## [The problem]
Extract, without alteration, each line from the start of the listing to the line bearing "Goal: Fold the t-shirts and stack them".

========

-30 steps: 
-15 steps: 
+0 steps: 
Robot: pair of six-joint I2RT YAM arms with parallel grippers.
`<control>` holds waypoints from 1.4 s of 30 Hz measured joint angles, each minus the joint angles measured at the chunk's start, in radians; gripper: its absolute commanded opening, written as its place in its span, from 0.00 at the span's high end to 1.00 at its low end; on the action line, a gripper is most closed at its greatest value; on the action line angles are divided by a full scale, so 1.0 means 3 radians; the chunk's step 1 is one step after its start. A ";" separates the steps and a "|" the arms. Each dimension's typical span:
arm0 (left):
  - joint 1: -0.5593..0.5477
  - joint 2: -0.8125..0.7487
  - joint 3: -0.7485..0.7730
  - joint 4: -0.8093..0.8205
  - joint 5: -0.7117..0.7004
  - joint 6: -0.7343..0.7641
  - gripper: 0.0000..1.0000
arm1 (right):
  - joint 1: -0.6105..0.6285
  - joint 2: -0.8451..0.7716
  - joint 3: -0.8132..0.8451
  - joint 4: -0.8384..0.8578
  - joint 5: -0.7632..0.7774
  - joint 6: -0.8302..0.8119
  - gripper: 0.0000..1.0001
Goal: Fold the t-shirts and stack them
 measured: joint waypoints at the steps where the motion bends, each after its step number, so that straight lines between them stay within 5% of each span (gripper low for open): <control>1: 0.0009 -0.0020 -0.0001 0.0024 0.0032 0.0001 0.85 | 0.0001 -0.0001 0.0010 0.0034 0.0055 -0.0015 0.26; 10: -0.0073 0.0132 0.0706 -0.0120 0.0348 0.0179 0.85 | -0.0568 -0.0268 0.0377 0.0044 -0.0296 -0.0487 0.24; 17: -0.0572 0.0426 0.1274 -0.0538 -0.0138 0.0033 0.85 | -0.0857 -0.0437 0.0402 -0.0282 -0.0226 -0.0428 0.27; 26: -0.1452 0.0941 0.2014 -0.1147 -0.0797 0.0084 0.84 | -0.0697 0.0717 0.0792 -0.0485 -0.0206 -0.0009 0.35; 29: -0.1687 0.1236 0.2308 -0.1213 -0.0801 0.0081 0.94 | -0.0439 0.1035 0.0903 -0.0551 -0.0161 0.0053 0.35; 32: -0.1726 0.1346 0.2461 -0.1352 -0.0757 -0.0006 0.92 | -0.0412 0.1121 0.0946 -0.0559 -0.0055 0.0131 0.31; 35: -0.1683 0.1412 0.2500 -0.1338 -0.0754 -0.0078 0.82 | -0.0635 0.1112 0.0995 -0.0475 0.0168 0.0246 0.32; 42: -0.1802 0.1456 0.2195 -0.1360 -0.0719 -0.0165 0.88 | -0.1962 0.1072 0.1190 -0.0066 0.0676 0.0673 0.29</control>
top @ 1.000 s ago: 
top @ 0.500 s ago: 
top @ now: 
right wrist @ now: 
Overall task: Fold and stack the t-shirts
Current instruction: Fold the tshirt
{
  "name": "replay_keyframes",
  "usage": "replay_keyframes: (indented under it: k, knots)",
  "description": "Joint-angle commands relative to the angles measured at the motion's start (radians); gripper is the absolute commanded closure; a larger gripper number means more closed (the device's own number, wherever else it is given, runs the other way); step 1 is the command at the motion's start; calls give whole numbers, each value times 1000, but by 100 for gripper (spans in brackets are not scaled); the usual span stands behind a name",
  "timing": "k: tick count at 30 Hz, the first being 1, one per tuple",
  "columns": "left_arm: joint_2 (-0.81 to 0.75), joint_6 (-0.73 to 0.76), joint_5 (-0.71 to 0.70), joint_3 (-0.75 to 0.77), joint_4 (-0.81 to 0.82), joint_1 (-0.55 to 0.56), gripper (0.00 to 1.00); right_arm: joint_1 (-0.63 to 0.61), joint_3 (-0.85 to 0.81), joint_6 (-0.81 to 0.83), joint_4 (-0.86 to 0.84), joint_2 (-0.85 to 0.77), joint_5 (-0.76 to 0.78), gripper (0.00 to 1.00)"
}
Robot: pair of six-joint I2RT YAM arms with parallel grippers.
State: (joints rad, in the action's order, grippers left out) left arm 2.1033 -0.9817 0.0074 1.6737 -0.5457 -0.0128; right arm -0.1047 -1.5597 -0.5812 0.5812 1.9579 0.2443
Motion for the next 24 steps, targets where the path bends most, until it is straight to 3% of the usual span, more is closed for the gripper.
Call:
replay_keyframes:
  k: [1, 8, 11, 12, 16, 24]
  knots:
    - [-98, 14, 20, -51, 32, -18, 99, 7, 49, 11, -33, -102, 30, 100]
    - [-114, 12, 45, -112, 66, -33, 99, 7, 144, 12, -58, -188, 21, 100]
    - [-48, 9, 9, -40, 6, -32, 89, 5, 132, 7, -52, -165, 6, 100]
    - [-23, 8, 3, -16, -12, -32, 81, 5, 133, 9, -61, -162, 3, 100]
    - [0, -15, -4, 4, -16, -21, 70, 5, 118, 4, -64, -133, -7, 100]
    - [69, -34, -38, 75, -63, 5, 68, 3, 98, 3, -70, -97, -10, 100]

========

## [Output]
-30 steps: 
-15 steps: 
+0 steps: 
Robot: pair of six-joint I2RT YAM arms with parallel grippers.
`<control>` holds waypoints from 1.4 s of 30 Hz measured joint angles, each minus the joint angles measured at the chunk's start, in radians; gripper: its absolute commanded opening, written as its place in its span, from 0.00 at the span's high end to 1.00 at its low end; on the action line, a gripper is most closed at its greatest value; on the action line angles are divided by a full scale, so 1.0 means 3 radians; the chunk's step 1 is one step after its start. A ";" separates the steps and a "|" the arms. Each dimension's typical span:
arm0 (left):
  - joint 1: -0.5593..0.5477
  - joint 2: -0.8125..0.7487
  - joint 3: -0.7485..0.7730
  - joint 4: -0.8093..0.8205
  - joint 5: -0.7117..0.7004
  - joint 6: -0.7343..0.7641
  - gripper: 0.0000..1.0000
arm1 (right):
  - joint 1: -0.6105..0.6285
  - joint 2: -0.8451..0.7716
  - joint 3: -0.8132..0.8451
  - joint 4: -0.8384..0.8578
  - joint 5: -0.7632..0.7774
  - joint 6: -0.8302..0.8119
  - gripper: 0.0000..1.0001
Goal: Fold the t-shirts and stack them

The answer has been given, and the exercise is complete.